== WHAT YOU HAVE TO DO ==
Without the pictures, restate all of the data below word for word.

== DATA ==
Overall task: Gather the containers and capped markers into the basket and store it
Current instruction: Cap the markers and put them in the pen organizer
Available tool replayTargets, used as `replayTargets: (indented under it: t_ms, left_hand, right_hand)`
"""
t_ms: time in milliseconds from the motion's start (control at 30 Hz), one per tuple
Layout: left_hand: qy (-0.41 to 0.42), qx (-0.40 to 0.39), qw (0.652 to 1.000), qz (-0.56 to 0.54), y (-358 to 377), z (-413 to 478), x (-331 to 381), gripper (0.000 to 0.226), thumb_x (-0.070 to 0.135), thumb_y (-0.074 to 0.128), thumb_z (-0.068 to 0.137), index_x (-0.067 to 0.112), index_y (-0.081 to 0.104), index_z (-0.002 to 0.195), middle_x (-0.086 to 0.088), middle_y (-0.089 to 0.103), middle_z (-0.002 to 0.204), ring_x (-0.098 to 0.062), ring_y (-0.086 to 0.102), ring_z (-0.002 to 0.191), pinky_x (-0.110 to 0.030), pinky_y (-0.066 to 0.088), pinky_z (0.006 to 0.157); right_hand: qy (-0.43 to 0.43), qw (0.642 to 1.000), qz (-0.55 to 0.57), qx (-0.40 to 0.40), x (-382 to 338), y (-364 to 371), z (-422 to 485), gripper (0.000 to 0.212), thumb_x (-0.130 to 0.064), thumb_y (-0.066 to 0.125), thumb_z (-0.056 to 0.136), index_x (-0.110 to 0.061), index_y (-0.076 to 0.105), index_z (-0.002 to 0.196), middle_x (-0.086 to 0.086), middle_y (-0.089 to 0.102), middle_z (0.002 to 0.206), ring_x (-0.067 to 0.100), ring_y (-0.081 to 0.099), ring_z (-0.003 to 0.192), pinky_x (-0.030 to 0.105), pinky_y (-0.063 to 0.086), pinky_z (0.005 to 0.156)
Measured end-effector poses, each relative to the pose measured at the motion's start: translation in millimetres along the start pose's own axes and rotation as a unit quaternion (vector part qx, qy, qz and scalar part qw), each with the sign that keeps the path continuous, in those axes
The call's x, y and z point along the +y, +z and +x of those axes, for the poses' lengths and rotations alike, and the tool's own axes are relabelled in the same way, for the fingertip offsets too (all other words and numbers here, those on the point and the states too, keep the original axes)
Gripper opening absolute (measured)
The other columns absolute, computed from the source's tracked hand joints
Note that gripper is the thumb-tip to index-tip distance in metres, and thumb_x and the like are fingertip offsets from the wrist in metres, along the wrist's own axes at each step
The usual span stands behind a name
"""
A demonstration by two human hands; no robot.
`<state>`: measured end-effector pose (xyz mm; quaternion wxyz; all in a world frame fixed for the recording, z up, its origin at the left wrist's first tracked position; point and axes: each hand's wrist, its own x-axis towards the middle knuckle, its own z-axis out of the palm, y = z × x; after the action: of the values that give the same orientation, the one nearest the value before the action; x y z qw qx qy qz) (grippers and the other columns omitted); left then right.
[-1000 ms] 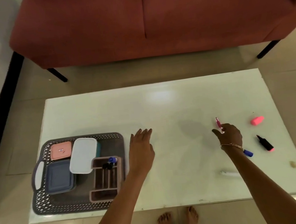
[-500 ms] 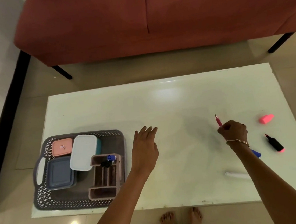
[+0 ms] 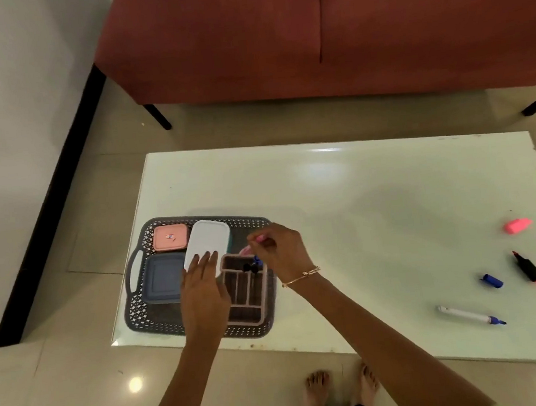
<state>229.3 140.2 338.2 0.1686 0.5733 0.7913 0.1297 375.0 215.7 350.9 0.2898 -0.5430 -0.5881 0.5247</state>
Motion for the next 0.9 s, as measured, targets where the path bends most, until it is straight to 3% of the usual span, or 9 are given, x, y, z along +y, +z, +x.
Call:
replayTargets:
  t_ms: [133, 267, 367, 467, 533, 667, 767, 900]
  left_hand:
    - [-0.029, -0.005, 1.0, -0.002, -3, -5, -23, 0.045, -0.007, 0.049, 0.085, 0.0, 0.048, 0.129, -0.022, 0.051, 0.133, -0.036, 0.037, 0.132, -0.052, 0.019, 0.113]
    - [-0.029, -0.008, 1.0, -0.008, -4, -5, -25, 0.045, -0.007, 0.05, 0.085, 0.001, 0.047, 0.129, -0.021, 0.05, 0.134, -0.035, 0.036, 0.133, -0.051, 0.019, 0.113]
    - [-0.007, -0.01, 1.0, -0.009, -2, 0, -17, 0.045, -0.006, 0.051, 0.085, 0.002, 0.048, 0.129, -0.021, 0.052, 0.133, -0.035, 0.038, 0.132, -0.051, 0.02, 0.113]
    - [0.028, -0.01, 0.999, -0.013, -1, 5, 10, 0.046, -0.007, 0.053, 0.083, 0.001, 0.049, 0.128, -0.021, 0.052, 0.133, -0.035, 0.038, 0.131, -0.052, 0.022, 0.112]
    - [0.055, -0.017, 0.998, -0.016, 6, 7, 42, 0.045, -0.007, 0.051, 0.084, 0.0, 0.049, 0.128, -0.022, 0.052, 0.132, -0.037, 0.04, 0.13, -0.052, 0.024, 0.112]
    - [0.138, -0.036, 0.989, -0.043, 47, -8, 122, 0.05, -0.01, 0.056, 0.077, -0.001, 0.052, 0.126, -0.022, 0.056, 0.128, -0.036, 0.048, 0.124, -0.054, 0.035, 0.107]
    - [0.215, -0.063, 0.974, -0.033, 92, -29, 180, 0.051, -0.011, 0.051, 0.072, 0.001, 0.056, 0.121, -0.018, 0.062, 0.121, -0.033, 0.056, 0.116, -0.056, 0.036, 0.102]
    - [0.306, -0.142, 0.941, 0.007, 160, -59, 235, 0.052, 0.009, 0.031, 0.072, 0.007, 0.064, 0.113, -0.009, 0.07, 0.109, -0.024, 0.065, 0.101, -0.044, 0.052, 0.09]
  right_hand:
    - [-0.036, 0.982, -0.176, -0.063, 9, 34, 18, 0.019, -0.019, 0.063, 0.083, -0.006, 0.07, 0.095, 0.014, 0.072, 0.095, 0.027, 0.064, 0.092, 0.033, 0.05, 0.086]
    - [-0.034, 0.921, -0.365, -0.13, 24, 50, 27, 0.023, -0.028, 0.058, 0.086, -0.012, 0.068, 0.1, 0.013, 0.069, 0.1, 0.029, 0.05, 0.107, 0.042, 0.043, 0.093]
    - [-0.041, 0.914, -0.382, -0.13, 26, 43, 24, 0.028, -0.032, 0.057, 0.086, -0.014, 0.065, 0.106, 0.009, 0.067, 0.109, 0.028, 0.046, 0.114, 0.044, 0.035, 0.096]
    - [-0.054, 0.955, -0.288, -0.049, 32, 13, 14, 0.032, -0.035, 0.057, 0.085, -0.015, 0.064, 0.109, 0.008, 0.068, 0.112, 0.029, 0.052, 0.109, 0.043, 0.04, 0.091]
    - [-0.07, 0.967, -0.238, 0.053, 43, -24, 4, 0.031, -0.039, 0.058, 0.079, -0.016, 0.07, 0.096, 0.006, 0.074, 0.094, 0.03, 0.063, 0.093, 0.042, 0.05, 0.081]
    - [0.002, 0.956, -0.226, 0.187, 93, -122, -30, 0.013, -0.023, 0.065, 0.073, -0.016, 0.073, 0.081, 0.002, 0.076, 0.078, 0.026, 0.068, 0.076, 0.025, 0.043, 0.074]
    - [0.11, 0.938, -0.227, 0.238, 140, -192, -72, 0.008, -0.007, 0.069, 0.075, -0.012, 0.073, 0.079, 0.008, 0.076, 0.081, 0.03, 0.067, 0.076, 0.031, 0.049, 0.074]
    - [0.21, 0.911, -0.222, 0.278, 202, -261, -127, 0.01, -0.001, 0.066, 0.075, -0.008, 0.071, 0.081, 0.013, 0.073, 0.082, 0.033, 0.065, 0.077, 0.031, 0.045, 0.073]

== SOLUTION TO THIS EXERCISE ==
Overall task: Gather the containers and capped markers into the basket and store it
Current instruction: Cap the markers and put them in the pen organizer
Available tool replayTargets, used as `replayTargets: (indented under it: t_ms, left_hand, right_hand)`
"""
t_ms: time in milliseconds from the motion's start (control at 30 Hz), one per tuple
Layout: left_hand: qy (-0.41 to 0.42), qx (-0.40 to 0.39), qw (0.652 to 1.000), qz (-0.56 to 0.54), y (-358 to 377), z (-413 to 478), x (-331 to 381), gripper (0.000 to 0.226), thumb_x (-0.070 to 0.135), thumb_y (-0.074 to 0.128), thumb_z (-0.068 to 0.137), index_x (-0.067 to 0.112), index_y (-0.081 to 0.104), index_z (-0.002 to 0.195), middle_x (-0.086 to 0.088), middle_y (-0.089 to 0.103), middle_z (-0.002 to 0.204), ring_x (-0.098 to 0.062), ring_y (-0.086 to 0.102), ring_z (-0.002 to 0.191), pinky_x (-0.110 to 0.030), pinky_y (-0.066 to 0.088), pinky_z (0.006 to 0.157); right_hand: qy (-0.43 to 0.43), qw (0.642 to 1.000), qz (-0.55 to 0.57), qx (-0.40 to 0.40), x (-382 to 338), y (-364 to 371), z (-422 to 485), gripper (0.000 to 0.212), thumb_x (-0.130 to 0.064), thumb_y (-0.066 to 0.125), thumb_z (-0.056 to 0.136), index_x (-0.110 to 0.061), index_y (-0.076 to 0.105), index_z (-0.002 to 0.196), middle_x (-0.086 to 0.086), middle_y (-0.089 to 0.102), middle_z (0.002 to 0.206), ring_x (-0.067 to 0.100), ring_y (-0.081 to 0.099), ring_z (-0.003 to 0.192), pinky_x (-0.030 to 0.105), pinky_y (-0.063 to 0.086), pinky_z (0.005 to 0.156)
Measured end-effector poses, each relative to the pose measured at the motion's start: translation in millimetres along the start pose's own axes and rotation as a unit quaternion (vector part qx, qy, qz and scalar part qw), each with the sign that keeps the path continuous, in those axes
The call's x, y and z point along the +y, +z and +x of those axes, for the poses' lengths and rotations alike, and the tool's own axes are relabelled in the same way, for the fingertip offsets too (all other words and numbers here, those on the point and the states too, keep the original axes)
Gripper opening absolute (measured)
The other columns absolute, computed from the source's tracked hand joints
Note that gripper is the thumb-tip to index-tip distance in metres, and thumb_x and the like are fingertip offsets from the wrist in metres, along the wrist's own axes at each step
The usual span stands behind a name
"""
A demonstration by two human hands; no robot.
`<state>`: measured end-effector pose (xyz mm; quaternion wxyz; all in a world frame fixed for the recording, z up, its origin at the left wrist's first tracked position; point and axes: each hand's wrist, its own x-axis towards the middle knuckle, its own z-axis out of the palm, y = z × x; after the action: of the values that give the same orientation, the one nearest the value before the action; x y z qw qx qy qz) (grippers and the other columns omitted); left then right.
[-1000 ms] 
[-500 ms] 
[+0 ms] 
<state>229.3 140.2 338.2 0.1686 0.5733 0.7913 0.1297 375.0 215.7 350.9 0.2898 -0.5430 -0.5881 0.5247</state>
Motion for the next 0.9 s, as measured, targets where the path bends most, until it is straight to 3% of the usual span, or 9 are given, x, y, z along +y, +z, +x.
Call:
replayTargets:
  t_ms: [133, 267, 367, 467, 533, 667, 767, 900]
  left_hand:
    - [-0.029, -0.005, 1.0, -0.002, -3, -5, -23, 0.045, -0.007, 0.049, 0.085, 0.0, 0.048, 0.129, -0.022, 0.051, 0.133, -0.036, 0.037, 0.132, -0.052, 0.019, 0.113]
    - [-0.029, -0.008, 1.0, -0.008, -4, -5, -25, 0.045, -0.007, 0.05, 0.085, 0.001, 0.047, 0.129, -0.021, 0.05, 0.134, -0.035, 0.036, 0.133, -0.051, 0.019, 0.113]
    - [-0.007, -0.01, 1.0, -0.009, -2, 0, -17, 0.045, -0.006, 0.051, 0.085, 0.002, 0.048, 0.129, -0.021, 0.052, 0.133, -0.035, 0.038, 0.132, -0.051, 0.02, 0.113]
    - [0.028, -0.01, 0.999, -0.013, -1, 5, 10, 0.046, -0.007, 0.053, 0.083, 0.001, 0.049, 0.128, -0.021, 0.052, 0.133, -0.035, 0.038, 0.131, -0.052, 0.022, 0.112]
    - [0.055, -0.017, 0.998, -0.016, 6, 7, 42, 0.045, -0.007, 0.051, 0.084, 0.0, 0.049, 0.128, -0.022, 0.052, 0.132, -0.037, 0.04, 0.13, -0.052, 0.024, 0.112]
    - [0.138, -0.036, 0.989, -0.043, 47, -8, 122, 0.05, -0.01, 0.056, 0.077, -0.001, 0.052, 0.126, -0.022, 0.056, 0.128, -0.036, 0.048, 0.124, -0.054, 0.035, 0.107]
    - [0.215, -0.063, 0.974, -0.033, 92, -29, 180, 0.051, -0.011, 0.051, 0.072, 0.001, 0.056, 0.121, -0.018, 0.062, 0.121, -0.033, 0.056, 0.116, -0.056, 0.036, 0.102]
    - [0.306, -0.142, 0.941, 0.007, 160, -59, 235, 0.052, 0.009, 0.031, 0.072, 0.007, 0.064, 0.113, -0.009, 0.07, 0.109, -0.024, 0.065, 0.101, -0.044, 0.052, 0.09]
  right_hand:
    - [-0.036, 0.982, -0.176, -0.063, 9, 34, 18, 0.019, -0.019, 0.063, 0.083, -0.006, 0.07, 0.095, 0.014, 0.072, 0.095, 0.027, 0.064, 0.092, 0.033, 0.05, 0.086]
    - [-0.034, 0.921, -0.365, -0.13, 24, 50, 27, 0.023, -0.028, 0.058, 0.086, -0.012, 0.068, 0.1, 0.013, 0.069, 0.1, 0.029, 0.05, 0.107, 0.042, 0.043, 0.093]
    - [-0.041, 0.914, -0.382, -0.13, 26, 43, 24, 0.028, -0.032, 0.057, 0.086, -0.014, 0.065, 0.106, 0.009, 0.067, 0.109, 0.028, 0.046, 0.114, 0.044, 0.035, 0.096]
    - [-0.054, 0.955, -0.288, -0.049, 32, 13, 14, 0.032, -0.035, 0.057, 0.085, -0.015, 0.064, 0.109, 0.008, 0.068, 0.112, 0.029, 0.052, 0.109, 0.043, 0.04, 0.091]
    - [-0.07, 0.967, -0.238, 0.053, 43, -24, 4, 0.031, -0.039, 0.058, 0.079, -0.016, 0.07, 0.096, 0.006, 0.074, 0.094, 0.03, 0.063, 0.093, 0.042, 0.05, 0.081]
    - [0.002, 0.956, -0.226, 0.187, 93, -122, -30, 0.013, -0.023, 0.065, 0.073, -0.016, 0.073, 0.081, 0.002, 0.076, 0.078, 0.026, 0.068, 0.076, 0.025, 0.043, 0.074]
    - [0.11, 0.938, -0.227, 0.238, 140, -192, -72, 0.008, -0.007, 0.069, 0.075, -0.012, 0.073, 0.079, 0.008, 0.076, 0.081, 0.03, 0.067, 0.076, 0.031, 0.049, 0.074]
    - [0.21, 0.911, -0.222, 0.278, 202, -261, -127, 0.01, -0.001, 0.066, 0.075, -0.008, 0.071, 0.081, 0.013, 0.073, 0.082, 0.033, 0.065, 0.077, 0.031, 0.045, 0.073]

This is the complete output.